• [Assignment]
In the records below, begin at the line containing "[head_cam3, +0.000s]" and end at the line containing "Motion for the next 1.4"; quote every line in that span exactly, including both boundary lines, and no others.

• [Records from a data collection]
..........
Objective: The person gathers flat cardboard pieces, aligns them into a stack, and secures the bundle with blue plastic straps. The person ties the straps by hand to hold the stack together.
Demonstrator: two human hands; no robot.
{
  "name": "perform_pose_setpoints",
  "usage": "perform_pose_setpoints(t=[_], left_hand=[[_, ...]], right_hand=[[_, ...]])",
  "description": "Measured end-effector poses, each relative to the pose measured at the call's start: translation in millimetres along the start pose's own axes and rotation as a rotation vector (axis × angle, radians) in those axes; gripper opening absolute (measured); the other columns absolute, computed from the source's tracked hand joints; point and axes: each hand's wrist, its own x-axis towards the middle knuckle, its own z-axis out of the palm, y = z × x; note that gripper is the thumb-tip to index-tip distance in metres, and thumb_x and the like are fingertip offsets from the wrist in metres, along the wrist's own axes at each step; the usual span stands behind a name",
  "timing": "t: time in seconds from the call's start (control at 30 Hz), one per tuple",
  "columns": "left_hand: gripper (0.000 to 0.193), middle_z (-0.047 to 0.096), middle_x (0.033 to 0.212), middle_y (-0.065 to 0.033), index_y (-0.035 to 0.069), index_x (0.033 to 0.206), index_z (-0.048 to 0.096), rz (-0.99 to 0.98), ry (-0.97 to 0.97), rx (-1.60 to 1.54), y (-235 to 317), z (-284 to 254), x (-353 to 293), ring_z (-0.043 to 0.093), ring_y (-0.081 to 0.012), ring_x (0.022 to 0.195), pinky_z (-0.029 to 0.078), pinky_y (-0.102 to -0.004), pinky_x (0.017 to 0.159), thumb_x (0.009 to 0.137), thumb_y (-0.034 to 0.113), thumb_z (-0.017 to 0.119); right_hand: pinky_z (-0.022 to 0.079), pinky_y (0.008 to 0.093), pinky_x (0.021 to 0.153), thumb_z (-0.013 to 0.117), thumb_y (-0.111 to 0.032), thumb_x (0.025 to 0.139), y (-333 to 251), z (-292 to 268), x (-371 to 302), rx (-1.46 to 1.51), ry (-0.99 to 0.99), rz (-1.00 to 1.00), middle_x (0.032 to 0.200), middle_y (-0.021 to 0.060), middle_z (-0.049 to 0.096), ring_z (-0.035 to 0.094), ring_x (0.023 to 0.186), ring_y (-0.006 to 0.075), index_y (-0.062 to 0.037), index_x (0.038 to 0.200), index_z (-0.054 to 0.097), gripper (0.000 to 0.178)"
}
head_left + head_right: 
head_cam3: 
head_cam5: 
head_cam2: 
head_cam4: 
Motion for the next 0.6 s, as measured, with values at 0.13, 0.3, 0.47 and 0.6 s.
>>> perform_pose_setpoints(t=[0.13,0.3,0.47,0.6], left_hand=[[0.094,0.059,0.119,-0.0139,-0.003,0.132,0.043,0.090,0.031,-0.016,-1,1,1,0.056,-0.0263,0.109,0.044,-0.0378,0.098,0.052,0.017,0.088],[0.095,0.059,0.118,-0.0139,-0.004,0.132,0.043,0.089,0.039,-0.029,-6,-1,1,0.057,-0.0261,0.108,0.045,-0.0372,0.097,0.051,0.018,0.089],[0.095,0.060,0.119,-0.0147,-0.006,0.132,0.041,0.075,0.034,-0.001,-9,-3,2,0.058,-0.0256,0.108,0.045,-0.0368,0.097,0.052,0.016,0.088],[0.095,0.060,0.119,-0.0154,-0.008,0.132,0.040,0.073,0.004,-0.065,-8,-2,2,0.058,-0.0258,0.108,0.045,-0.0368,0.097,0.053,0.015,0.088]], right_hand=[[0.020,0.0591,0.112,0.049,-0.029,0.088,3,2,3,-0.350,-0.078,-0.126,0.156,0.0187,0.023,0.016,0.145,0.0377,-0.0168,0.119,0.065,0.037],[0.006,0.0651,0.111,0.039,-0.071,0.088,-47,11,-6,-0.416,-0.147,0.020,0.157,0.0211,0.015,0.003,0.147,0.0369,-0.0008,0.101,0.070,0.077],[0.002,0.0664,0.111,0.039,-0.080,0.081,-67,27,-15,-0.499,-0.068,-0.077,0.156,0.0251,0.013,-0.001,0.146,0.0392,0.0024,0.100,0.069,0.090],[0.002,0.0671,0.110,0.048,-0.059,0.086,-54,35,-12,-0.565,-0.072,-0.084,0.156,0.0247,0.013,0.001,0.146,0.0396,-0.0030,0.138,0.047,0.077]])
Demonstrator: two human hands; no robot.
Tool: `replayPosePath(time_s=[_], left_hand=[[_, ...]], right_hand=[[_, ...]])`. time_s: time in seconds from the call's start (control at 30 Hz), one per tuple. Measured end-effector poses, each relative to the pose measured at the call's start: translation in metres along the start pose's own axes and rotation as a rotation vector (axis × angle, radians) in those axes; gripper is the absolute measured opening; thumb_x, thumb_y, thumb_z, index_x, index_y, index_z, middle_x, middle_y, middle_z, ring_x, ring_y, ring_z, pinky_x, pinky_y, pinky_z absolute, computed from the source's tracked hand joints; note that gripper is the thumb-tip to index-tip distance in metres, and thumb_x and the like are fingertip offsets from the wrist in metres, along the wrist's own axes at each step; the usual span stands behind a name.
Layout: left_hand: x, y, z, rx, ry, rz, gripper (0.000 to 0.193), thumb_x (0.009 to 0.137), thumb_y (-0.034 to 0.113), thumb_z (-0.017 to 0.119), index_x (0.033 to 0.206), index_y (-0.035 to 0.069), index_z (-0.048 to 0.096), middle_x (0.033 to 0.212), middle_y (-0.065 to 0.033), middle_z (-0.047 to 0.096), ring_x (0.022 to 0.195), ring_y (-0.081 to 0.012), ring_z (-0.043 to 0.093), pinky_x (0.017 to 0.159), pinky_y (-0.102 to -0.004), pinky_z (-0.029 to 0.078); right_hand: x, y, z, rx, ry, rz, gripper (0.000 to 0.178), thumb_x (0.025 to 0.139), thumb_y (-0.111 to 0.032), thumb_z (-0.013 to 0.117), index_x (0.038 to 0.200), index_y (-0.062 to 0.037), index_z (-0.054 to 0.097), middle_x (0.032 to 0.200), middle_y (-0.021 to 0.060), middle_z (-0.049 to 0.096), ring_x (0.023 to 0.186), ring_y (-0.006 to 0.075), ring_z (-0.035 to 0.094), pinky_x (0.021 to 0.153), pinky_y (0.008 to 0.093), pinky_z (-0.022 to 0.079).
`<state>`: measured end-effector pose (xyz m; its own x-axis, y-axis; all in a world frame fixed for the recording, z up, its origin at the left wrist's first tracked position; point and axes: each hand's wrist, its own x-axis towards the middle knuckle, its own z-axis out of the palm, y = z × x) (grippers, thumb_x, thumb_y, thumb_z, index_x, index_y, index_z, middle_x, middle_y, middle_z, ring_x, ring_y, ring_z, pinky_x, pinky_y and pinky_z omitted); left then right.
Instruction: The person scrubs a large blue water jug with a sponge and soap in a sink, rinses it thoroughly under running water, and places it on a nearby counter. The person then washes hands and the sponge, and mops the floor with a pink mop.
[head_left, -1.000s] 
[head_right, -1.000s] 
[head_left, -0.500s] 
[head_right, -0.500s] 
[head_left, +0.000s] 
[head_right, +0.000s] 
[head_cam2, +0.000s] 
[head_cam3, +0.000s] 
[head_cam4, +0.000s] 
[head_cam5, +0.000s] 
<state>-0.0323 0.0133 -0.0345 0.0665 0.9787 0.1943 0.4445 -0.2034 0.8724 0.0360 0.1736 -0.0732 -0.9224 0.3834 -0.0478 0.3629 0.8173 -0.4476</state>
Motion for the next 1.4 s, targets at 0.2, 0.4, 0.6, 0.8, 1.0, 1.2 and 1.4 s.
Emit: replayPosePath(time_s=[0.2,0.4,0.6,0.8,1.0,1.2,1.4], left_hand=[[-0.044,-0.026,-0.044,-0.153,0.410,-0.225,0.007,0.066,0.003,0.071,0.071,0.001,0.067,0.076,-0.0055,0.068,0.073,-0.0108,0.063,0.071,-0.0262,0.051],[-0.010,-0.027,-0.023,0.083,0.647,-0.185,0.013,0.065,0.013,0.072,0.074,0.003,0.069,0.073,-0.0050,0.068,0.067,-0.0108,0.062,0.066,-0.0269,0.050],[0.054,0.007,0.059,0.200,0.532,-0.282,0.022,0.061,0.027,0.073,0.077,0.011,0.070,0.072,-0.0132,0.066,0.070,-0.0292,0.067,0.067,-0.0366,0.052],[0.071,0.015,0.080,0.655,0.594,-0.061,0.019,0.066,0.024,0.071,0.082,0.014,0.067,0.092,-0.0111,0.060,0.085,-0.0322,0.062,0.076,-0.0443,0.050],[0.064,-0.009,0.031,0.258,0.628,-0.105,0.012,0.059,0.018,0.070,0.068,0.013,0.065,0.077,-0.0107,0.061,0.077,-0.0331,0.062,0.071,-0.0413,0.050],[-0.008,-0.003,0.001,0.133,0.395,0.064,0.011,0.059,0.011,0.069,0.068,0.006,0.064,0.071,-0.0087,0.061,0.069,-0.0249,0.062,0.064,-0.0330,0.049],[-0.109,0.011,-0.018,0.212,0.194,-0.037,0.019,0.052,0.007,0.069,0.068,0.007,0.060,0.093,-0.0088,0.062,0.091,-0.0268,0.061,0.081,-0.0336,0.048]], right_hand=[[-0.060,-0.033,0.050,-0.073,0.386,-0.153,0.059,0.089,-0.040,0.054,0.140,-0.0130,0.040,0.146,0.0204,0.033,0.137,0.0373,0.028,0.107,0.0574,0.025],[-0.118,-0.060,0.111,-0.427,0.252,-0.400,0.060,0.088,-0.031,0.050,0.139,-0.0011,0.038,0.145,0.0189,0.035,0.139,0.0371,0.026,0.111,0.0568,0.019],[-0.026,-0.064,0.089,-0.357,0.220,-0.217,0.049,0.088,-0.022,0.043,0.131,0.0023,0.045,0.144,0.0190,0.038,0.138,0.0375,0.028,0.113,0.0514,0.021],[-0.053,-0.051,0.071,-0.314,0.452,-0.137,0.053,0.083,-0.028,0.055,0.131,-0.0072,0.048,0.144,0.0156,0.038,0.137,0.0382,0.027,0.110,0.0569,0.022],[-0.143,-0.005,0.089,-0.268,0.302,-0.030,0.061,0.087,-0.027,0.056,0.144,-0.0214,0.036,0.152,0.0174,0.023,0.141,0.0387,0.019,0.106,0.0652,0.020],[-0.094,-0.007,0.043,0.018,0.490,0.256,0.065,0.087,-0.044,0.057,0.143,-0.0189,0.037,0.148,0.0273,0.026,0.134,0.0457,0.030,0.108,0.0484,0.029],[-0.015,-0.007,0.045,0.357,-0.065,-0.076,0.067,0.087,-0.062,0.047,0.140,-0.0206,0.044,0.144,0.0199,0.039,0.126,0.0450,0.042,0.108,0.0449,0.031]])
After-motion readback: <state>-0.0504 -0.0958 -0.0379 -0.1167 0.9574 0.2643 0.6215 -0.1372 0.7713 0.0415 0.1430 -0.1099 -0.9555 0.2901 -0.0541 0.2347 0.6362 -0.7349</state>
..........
• [Written reply]
[head_cam3, +0.000s] 
[head_cam4, +0.000s] 
[head_cam5, +0.000s] 
<state>-0.0323 0.0133 -0.0345 0.0665 0.9787 0.1943 0.4445 -0.2034 0.8724 0.0360 0.1736 -0.0732 -0.9224 0.3834 -0.0478 0.3629 0.8173 -0.4476</state>
Motion for the next 1.4 s, targets at 0.2, 0.4, 0.6, 0.8, 1.0, 1.2 and 1.4 s.

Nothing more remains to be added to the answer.